Start of Data
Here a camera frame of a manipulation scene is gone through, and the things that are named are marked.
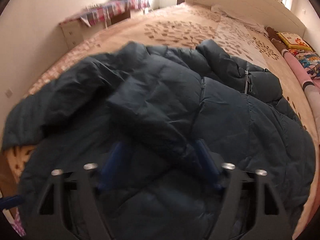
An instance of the wall outlet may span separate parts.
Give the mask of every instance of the wall outlet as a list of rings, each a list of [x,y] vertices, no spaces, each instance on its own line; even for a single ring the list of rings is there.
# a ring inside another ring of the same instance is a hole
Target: wall outlet
[[[13,92],[12,92],[12,90],[9,88],[9,89],[5,92],[5,96],[6,96],[7,98],[10,98],[12,95],[13,95]]]

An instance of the dark puffer jacket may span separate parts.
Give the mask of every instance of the dark puffer jacket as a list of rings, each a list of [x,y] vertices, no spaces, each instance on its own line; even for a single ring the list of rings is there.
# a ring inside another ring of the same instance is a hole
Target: dark puffer jacket
[[[244,94],[248,70],[249,95]],[[240,169],[265,169],[292,229],[315,172],[312,139],[268,70],[231,57],[214,41],[196,50],[129,43],[88,57],[9,114],[3,149],[38,145],[21,176],[26,222],[53,169],[104,163],[111,145],[134,141],[121,185],[99,196],[117,239],[202,239],[220,198],[200,179],[189,141]],[[73,232],[87,233],[72,198]],[[241,233],[244,216],[232,236]]]

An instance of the blue handle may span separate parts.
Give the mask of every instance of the blue handle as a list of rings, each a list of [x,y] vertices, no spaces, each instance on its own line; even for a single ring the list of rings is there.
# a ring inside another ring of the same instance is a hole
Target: blue handle
[[[222,185],[218,184],[220,174],[222,173],[222,168],[217,166],[217,164],[214,162],[208,147],[206,146],[205,142],[203,140],[196,140],[192,144],[193,148],[195,149],[197,153],[197,157],[199,160],[199,163],[202,167],[202,170],[204,172],[204,175],[208,181],[208,183],[217,191],[220,191],[223,189]]]
[[[23,202],[23,198],[19,195],[0,198],[0,211],[17,207]]]
[[[111,190],[117,184],[117,177],[124,170],[126,160],[130,154],[129,145],[118,142],[113,147],[111,156],[100,172],[98,190]]]

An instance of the brown pillow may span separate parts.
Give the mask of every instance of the brown pillow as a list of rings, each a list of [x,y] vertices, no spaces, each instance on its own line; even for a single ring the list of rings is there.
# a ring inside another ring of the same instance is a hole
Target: brown pillow
[[[271,40],[272,44],[277,48],[277,50],[281,53],[282,50],[288,49],[288,47],[281,41],[278,41],[276,39]]]
[[[277,41],[282,42],[282,40],[279,38],[279,36],[277,35],[277,31],[273,28],[271,28],[270,26],[266,27],[266,31],[269,34],[269,39],[272,41],[272,39],[275,39]]]

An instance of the yellow cushion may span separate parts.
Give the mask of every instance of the yellow cushion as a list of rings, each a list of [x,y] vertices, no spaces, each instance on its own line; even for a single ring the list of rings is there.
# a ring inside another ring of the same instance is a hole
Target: yellow cushion
[[[297,34],[277,33],[277,35],[289,49],[303,49],[313,51],[310,46]]]

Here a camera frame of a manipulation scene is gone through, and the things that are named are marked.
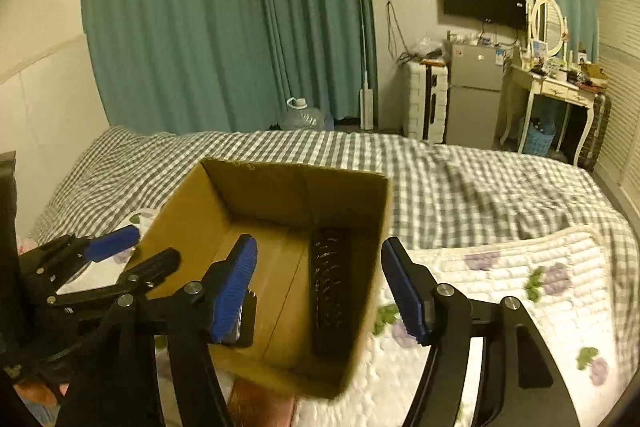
End of Data
Tally the lines in the material above that contain "parts". Respond with the number and nothing else.

- _Solution for this task_:
5